Subaru High-z Exploration of Low-luminosity Quasars (SHELLQs). XVIII. The Dark Matter Halo Mass of Quasars at z ∼ 6

We present, for the first time, dark matter halo (DMH) mass measurement of quasars at z ∼ 6 based on a clustering analysis of 107 quasars. Spectroscopically identified quasars are homogeneously extracted from the Hyper Suprime-Cam Strategic Survey Program wide layer over 891 deg ^2 . We evaluate the clustering strength by three different autocorrelation functions: projected correlation function, angular correlation function, and redshift–space correlation function. The DMH mass of quasars at z ∼ 6 is evaluated as ${5.0}_{-4.0}^{+7.4}\times {10}^{12}\,{h}^{-1}{M}_{\odot }$ with the bias parameter b = 20.8 ± 8.7 by the projected correlation function. The other two estimators agree with these values; though, each uncertainty is large. The DMH mass of quasars is found to be nearly constant ∼10 ^12.5 h ^−1 M _⊙ throughout cosmic time, suggesting that there is a characteristic DMH mass where quasars are always activated. As a result, quasars appear in the most massive halos at z ∼ 6, but in less extreme halos thereafter. The DMH mass does not appear to exceed the upper limit of 10 ^13 h ^−1 M _⊙ , which suggests that most quasars reside in DMHs with ${M}_{\mathrm{halo}}\lt {10}^{13}{h}^{-1}{M}_{\odot }$ across most of the cosmic time.

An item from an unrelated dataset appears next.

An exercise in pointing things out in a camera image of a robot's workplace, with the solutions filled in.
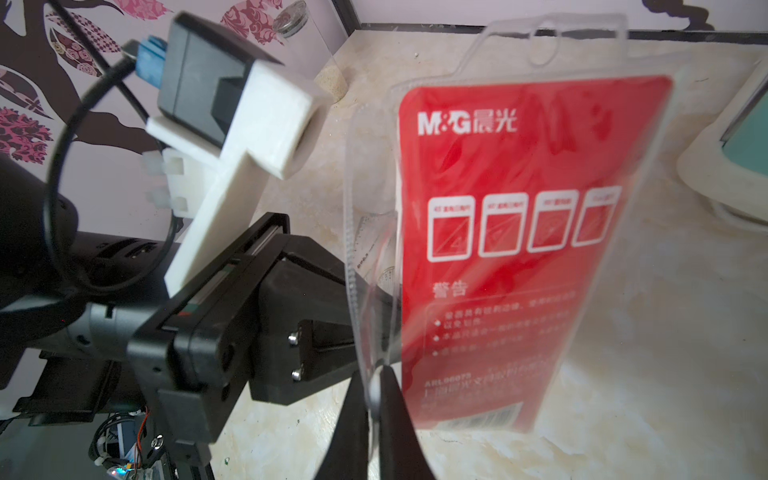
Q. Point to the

Our results supporting a significant increasing bias with redshift are consistent with the bias evolution model with inefficient active galactic nucleus feedback at z ∼ 6. The duty cycle ( f _duty ) is estimated as 0.019 ± 0.008 by assuming that DMHs in some mass interval can host a quasar. The average stellar mass is evaluated from stellar-to-halo mass ratio as ${M}_{* }={6.5}_{-5.2}^{+9.6}\times {10}^{10}\,{h}^{-1}{M}_{\odot }$ , which is found to be consistent with [C ii ] observational results.